▶ _Exercise_
Go through the data line by line. Copy each one holding the string "that".

Data records below:

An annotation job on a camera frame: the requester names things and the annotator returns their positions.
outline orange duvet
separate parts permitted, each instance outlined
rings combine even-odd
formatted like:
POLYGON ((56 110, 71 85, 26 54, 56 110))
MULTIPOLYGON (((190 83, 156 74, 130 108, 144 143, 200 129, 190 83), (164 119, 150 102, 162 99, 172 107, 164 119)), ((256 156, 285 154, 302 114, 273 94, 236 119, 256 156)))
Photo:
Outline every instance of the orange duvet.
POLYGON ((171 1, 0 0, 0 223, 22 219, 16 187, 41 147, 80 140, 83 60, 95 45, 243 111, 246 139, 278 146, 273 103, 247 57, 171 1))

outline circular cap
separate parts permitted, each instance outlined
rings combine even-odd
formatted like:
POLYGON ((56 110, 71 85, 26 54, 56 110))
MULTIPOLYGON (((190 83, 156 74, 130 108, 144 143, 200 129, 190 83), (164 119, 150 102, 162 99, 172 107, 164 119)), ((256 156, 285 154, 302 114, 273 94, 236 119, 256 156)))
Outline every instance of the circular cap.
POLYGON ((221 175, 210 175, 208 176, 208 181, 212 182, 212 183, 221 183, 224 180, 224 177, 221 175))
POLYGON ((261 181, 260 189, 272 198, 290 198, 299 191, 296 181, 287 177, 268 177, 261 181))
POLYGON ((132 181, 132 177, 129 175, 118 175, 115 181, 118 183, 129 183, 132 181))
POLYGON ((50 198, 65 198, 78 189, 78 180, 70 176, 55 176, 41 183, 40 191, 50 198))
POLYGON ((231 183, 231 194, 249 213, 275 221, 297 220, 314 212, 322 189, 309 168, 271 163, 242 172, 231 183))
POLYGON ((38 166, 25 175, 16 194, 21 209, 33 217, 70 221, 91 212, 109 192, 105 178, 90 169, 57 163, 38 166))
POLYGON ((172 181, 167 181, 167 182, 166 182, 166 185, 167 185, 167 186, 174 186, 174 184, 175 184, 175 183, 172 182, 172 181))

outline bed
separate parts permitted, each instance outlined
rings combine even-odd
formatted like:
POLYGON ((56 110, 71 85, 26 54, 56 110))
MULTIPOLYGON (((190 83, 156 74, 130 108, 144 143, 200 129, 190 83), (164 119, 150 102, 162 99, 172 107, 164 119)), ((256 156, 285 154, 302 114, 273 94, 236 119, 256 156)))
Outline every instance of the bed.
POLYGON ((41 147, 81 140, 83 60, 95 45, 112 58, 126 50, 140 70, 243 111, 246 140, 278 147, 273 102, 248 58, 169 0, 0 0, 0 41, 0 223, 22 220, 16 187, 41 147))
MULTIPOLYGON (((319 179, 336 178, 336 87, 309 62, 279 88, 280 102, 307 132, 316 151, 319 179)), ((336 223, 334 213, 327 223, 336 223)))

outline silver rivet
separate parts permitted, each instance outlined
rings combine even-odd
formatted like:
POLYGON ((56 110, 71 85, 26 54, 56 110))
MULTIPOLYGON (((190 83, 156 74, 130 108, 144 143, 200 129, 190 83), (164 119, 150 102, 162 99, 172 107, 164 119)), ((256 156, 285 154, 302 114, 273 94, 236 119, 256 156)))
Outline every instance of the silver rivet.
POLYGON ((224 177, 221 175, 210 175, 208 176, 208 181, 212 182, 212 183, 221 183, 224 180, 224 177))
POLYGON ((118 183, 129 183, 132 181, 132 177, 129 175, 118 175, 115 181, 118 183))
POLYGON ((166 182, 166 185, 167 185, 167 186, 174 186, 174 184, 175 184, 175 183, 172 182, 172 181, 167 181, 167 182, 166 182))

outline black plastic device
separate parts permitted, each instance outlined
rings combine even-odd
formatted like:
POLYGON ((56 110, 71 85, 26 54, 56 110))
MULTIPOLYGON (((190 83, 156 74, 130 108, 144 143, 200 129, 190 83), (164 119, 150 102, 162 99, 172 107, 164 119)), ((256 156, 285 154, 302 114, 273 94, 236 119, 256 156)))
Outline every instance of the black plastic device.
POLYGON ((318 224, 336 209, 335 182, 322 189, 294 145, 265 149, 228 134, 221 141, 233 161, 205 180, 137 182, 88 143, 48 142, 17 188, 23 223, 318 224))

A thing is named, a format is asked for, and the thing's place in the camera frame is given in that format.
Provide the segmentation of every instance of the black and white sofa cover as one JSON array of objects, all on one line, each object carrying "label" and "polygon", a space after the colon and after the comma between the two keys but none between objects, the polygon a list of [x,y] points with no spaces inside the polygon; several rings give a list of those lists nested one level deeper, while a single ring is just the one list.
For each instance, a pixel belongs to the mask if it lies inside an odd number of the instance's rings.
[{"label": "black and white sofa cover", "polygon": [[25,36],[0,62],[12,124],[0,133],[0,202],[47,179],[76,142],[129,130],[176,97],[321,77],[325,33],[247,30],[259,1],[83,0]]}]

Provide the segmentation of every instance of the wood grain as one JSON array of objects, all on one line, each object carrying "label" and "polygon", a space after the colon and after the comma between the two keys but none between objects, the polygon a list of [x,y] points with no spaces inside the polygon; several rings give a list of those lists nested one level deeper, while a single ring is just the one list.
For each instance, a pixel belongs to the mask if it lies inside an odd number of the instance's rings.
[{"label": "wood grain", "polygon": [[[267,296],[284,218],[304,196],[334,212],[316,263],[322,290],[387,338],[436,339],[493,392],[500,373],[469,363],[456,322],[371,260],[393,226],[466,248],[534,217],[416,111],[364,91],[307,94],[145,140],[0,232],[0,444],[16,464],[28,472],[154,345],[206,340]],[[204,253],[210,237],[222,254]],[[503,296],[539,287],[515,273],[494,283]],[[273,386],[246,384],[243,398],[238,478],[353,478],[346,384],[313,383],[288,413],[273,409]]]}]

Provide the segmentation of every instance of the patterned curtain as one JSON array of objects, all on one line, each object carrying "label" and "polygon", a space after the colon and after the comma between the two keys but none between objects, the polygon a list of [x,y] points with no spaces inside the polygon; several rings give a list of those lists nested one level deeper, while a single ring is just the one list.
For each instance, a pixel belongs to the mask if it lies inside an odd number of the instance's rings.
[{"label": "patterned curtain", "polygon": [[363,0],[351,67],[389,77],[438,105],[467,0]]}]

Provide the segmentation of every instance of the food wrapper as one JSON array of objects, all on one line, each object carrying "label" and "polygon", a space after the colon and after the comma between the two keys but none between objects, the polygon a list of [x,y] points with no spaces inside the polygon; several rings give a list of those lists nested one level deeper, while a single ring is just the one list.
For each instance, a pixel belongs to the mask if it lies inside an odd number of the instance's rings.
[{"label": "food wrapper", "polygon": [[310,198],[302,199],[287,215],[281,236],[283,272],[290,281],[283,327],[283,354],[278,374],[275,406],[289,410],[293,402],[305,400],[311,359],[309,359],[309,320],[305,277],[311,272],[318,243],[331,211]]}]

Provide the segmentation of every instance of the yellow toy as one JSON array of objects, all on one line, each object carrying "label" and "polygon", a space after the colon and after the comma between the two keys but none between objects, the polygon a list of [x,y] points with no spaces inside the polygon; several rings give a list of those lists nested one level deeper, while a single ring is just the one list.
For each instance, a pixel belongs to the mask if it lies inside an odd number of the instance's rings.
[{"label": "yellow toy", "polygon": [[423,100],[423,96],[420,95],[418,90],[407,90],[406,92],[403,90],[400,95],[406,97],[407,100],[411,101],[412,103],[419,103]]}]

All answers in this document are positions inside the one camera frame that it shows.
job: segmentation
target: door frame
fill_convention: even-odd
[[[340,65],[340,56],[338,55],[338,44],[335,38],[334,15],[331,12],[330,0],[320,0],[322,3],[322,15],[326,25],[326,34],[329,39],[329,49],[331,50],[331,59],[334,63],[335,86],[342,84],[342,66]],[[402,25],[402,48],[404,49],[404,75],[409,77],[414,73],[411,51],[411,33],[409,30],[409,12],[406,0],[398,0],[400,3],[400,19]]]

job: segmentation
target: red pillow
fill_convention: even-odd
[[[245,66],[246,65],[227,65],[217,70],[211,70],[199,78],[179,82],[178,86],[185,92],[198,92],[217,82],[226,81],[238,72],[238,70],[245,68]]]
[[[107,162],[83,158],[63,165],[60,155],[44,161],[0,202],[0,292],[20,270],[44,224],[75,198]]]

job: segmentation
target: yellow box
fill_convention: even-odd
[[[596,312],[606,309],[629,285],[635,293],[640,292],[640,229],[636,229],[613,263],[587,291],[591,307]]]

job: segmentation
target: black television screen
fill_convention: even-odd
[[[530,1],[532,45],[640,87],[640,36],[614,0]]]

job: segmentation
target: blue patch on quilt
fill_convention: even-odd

End of Data records.

▶ _Solved problem_
A thing is named, a format is asked for, and the thing's place in the camera frame is given in that format.
All answers in this document are positions inside the one camera frame that it shows.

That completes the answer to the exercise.